> [ABOUT THIS EXERCISE]: Beginning with the line below that contains "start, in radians" and ending with the line that contains "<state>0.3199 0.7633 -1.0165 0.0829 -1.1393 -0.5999", copy every line exactly. Copy nothing else.

[RECORDS SHOWN]

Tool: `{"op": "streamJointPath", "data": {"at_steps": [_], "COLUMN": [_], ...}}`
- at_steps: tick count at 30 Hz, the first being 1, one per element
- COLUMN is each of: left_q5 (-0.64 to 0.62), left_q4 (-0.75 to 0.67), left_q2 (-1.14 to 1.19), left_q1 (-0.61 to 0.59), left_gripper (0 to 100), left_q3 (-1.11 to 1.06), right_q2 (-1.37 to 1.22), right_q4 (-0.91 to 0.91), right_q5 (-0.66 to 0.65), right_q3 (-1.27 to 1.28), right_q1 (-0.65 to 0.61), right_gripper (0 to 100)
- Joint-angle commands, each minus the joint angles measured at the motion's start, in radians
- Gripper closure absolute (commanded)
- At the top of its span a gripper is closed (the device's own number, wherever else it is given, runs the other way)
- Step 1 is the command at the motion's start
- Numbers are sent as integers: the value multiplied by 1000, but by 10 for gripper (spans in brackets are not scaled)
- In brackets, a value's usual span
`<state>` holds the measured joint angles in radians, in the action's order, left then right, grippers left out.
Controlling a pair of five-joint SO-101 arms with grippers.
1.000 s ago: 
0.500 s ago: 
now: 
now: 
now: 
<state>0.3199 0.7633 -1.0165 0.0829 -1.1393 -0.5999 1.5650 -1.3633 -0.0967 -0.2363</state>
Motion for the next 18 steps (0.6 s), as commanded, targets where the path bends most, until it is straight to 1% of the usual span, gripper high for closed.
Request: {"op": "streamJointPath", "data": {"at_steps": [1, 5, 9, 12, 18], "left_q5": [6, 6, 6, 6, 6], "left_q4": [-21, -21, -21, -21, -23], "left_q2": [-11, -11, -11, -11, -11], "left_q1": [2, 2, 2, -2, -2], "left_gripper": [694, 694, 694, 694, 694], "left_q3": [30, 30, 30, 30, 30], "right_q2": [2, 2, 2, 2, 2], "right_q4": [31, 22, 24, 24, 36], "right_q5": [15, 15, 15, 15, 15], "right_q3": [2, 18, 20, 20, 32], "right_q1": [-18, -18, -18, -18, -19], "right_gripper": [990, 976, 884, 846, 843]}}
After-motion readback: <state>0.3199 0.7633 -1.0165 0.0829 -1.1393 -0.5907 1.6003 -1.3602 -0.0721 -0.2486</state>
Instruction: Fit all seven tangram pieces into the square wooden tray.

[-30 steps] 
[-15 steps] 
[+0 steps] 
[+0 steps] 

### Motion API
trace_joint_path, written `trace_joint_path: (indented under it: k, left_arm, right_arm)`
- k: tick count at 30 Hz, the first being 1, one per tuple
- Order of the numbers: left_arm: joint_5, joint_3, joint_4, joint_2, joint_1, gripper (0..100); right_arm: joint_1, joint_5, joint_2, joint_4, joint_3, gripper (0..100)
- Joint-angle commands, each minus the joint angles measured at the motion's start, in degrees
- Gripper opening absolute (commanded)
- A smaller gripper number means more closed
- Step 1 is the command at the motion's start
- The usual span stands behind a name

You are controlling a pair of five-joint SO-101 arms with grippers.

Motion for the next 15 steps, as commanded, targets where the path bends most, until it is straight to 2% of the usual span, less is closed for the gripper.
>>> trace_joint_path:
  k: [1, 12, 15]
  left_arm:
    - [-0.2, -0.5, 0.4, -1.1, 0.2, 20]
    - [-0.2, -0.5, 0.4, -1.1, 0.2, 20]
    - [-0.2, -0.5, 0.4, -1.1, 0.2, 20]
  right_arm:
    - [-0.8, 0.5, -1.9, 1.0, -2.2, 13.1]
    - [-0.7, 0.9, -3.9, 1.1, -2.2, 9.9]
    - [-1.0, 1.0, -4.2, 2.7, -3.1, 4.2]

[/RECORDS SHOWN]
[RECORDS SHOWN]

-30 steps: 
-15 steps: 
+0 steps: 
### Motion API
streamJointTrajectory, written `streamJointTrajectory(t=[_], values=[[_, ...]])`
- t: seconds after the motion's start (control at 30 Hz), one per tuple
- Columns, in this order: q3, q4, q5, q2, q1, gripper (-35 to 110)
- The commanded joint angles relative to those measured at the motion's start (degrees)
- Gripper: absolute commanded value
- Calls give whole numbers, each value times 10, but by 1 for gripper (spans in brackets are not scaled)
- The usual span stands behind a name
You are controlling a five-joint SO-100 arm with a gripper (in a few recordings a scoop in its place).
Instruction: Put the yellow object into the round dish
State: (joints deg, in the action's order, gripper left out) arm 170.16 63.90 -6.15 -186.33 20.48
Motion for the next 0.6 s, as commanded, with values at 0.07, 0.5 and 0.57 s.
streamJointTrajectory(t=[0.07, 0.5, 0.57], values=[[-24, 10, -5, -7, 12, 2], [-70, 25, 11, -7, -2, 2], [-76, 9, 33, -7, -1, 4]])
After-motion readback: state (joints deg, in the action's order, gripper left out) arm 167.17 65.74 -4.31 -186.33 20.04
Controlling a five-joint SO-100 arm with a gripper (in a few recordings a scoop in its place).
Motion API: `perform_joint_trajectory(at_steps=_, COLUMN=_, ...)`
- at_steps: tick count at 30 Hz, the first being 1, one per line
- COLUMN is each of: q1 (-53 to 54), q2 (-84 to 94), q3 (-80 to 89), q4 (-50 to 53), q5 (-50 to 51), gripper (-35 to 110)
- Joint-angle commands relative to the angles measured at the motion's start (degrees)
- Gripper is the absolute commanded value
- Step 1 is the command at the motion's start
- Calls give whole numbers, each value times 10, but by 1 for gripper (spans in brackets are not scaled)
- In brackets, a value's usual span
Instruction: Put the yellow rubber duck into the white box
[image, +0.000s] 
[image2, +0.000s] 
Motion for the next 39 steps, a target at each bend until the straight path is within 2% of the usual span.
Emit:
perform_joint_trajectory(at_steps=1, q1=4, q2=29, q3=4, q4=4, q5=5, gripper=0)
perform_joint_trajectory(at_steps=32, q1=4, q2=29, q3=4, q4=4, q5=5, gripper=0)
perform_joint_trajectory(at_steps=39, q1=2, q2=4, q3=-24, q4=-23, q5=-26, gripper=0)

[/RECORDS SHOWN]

> [RESPONSE]:
- Joint-angle commands, each minus the joint angles measured at the motion's start, in radians
- Gripper closure absolute (commanded)
- At the top of its span a gripper is closed (the device's own number, wherever else it is given, runs the other way)
- Step 1 is the command at the motion's start
- Numbers are sent as integers: the value multiplied by 1000, but by 10 for gripper (spans in brackets are not scaled)
- In brackets, a value's usual span
`<state>` holds the measured joint angles in radians, in the action's order, left then right, grippers left out.
Controlling a pair of five-joint SO-101 arms with grippers.
1.000 s ago: 
0.500 s ago: 
now: 
now: 
now: 
<state>0.3199 0.7633 -1.0165 0.0829 -1.1393 -0.5999 1.5650 -1.3633 -0.0967 -0.2363</state>

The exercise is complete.